Il préfère son lit. Il préfère son tapis. Ses jouets. L’arbre rouge qu’on aperçoit par la fenêtre depuis les débuts du monde. Il préfère son père qui, toujours, le prend dans ses bras lorsqu’il a peur de tout.
Traverser le pont qui mène sur l’autre rive est impossible parce qu’on peut tomber, on peut glisser, parce que l’eau au-dessous est mille fois trop de l’eau. « Tu dois aller dans le grand Là-bas pour voir et pour apprendre, dit le père d’Igor à Igor. » Mais Igor ne peut pas, parce que la peur qui habite à l’intérieur de ses jambes l’empêchera de marcher.
Un jour, une idée formidable entre dans la maison.
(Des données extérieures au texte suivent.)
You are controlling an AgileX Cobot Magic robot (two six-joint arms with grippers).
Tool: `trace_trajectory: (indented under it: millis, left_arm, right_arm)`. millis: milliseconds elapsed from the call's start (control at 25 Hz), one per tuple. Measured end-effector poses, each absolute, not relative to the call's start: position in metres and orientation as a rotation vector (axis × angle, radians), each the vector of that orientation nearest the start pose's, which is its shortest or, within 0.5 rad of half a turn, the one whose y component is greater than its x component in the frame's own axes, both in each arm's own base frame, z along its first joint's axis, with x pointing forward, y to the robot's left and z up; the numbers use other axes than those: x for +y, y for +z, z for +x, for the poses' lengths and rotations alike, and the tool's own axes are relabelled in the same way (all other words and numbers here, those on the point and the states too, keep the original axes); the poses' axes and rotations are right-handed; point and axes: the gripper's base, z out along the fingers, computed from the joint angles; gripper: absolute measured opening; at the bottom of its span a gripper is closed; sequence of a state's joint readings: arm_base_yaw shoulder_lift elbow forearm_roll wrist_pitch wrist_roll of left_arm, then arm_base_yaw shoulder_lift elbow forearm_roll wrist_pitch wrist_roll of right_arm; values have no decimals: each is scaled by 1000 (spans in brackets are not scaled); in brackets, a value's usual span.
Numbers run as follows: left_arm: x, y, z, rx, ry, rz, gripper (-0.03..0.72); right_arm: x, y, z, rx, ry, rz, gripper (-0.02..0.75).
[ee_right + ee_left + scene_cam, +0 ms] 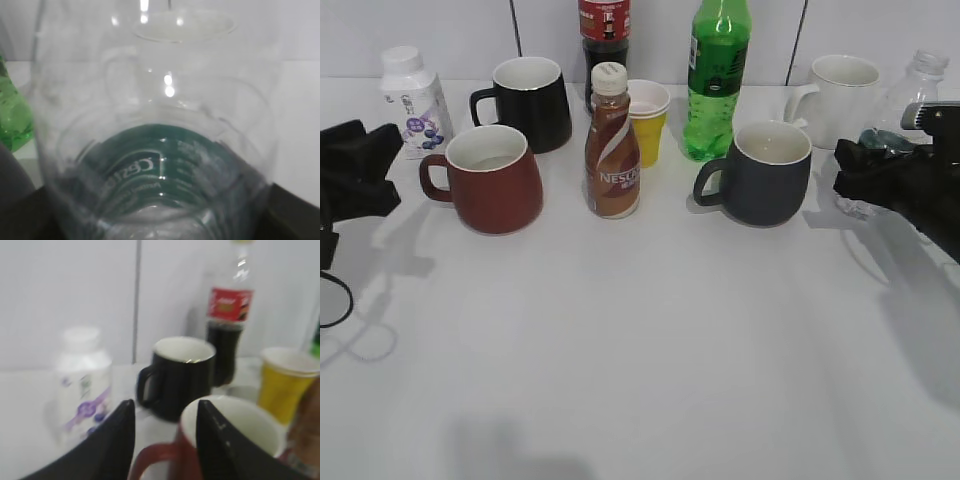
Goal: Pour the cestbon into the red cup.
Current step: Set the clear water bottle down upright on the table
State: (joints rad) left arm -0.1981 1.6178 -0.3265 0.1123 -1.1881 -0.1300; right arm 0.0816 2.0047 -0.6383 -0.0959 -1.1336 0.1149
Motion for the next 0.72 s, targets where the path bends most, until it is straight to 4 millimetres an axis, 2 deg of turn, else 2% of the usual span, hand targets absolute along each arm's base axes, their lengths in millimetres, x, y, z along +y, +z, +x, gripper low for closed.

Le père d’Igor et Igor commencent par monter sur le toit pour ramasser des plumes. Ils en trouvent beaucoup, à croire que les oiseaux les ont posées pour eux sur les tuiles et dans les gouttières. Le toit est très haut, les pentes drôlement raides, mais Igor n’a pas peur. Son père est là et puis il y a l’idée formidable avec eux sous le ciel.